秦庭呼吸一滞,抬手猛得抓住那只乱动的手。
谢玹不动声色,眸色在阴影出显得暗沉沉的:“怎么?游遍芳丛的秦大人要把持不住了?”
秦庭:“你又在哪学的这些?”
谢玹微妙地卡了下壳。
但我们的小殿下天生厚脸皮,仿佛没听见似地将其略过,拽着秦庭的衣领往后一拉。
呼吸交缠,秦庭的鼻尖擦过谢玹的嘴。
“这么浓郁的兰花香……很适合你。”谢玹轻声道,“香囊以后要多戴。”
秦庭:“……原来你喜欢这个?”
“你戴我就喜欢。”
秦庭:“……”
他本能得觉得谢玹有些奇怪,但一时被说得心花怒放,顾不上别的。他正打算摇起身后不存在的尾巴,再靠近一些,便见谢玹动作忽然一变。
“哗啦”一声,谢玹就着这个姿势,将秦庭整片前襟扒了下来。
以此同时,里衣暴露在外。
白色的里衣依旧是锦缎织成,但左肩那一块好似被外袍染上一抹暗沉的红,且不断向外在蔓延。谢玹摸了上去,顷刻间被浸染了一手的血。
秦庭:“……”
谢玹抬起眼,目光中早已没了方才的旖旎,碧色的眼透出一种无情的冷。
“红衣挡颜色,兰香遮味道,秦槐序,你还挺聪明。”
秦庭目光闪躲,别过头去。
谢玹冷笑一声:“怎么弄的?”
但秦庭似乎就是不想说。谢玹等了半晌,没等来半句回应,索性推了他一把,转身就走。
秦庭见状终于急了。

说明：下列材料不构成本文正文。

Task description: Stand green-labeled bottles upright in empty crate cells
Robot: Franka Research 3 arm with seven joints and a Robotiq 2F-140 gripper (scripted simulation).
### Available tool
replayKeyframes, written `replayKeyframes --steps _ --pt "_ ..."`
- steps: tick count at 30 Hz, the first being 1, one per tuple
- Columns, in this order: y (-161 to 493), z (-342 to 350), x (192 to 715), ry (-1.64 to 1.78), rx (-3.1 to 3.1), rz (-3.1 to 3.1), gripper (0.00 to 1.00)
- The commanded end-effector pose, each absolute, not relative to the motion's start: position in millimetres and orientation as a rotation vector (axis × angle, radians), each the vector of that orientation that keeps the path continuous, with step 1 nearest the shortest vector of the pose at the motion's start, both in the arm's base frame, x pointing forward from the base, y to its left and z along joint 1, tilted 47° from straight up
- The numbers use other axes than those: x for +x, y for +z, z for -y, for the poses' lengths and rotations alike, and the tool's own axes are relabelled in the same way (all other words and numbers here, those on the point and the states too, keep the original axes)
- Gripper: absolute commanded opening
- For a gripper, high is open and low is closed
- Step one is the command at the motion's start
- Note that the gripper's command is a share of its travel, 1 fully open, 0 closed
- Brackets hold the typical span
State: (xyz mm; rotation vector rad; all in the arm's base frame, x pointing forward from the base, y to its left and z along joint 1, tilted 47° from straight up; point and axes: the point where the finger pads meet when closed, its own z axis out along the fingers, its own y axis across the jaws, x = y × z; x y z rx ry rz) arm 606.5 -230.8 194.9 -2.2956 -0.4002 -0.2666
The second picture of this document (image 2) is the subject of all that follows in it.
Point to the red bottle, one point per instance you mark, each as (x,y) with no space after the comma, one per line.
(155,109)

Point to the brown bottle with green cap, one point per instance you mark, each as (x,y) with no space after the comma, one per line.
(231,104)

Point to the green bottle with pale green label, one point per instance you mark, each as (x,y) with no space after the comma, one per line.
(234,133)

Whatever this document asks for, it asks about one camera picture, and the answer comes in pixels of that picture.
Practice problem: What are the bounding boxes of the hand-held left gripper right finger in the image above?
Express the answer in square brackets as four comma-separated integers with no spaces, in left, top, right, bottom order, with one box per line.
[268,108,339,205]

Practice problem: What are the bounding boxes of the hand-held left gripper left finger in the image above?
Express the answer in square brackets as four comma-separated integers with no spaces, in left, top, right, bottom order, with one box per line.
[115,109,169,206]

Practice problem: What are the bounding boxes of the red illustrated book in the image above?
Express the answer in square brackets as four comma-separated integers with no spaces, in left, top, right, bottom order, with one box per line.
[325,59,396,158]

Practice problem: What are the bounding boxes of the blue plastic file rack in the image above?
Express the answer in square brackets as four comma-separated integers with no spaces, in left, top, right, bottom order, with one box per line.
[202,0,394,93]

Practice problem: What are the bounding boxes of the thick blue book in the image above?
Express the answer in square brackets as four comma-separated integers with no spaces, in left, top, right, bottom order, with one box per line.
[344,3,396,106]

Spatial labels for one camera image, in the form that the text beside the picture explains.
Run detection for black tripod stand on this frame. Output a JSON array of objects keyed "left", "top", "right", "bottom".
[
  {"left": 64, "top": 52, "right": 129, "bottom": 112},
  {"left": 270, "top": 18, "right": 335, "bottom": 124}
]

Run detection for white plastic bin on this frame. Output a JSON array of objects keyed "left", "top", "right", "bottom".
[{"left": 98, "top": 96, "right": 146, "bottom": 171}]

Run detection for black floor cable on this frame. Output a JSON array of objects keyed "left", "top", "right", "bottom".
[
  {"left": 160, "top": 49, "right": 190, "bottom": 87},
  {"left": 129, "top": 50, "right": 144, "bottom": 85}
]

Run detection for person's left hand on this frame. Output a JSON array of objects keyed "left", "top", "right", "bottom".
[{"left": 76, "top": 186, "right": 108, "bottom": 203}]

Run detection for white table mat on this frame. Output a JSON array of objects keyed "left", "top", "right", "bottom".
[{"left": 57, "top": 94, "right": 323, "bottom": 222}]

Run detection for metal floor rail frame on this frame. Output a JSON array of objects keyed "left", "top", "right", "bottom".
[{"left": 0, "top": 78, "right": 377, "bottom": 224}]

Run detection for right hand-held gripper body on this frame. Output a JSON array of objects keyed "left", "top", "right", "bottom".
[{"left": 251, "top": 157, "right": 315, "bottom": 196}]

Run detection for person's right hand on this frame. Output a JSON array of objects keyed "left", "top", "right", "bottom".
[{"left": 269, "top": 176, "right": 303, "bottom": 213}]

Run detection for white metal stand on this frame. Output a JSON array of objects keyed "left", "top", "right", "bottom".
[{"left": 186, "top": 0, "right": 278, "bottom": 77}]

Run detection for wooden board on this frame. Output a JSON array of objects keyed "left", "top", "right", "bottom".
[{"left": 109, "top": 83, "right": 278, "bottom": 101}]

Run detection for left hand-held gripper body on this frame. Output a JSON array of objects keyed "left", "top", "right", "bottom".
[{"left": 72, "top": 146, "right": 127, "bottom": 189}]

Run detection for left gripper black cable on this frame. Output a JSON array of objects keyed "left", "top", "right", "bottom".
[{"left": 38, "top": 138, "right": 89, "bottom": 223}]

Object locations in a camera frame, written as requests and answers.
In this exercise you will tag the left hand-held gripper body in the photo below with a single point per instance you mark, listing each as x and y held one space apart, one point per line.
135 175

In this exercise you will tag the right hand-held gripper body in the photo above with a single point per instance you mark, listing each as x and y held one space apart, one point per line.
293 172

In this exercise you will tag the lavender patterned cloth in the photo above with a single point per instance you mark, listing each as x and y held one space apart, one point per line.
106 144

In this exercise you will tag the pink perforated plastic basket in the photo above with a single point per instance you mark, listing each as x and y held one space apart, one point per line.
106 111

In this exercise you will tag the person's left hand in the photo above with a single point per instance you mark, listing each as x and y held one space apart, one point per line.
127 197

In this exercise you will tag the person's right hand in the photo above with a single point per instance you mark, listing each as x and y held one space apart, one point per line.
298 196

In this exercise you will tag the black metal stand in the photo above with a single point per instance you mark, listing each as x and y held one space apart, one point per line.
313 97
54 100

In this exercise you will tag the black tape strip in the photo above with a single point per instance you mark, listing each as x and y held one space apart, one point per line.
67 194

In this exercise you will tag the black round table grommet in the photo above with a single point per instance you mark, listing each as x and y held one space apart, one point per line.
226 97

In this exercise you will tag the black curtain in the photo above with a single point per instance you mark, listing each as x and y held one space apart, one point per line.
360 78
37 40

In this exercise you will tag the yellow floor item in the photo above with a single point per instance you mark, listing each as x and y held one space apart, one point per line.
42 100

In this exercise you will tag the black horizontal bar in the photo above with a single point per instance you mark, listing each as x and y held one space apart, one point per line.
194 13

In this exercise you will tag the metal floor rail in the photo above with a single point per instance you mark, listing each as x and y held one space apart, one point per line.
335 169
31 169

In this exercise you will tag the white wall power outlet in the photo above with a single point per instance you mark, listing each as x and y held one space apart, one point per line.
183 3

他连忙拉住谢玹,也不顾左肩及后胸处淌得吓人的血,将人连手带身全箍在了怀里。
“你别走啊。”秦庭小声道,“我说就是了。”
二人靠着墙相拥在一起。谢玹没什么回应,倒是秦庭十分注意,特意避开自己身上的血污之处,怕染到谢玹的身上。
“我前几天又悄悄去了趟衢州与永州交界处。”秦庭缓声道,“暗阁察觉到大周境内恐有异变,甚至是……危及社稷的大事,为了弄清楚,我就易容混了进去。”
谢玹不语。
秦庭心道自己这般隐瞒肯定是伤到了谢玹的心,于是抱得更紧了一些:“我秦家虽深受权势压迫,但也已在这片土地上延绵百年,即便是与皇家离心,也并未摒弃守护山河永康的职责。”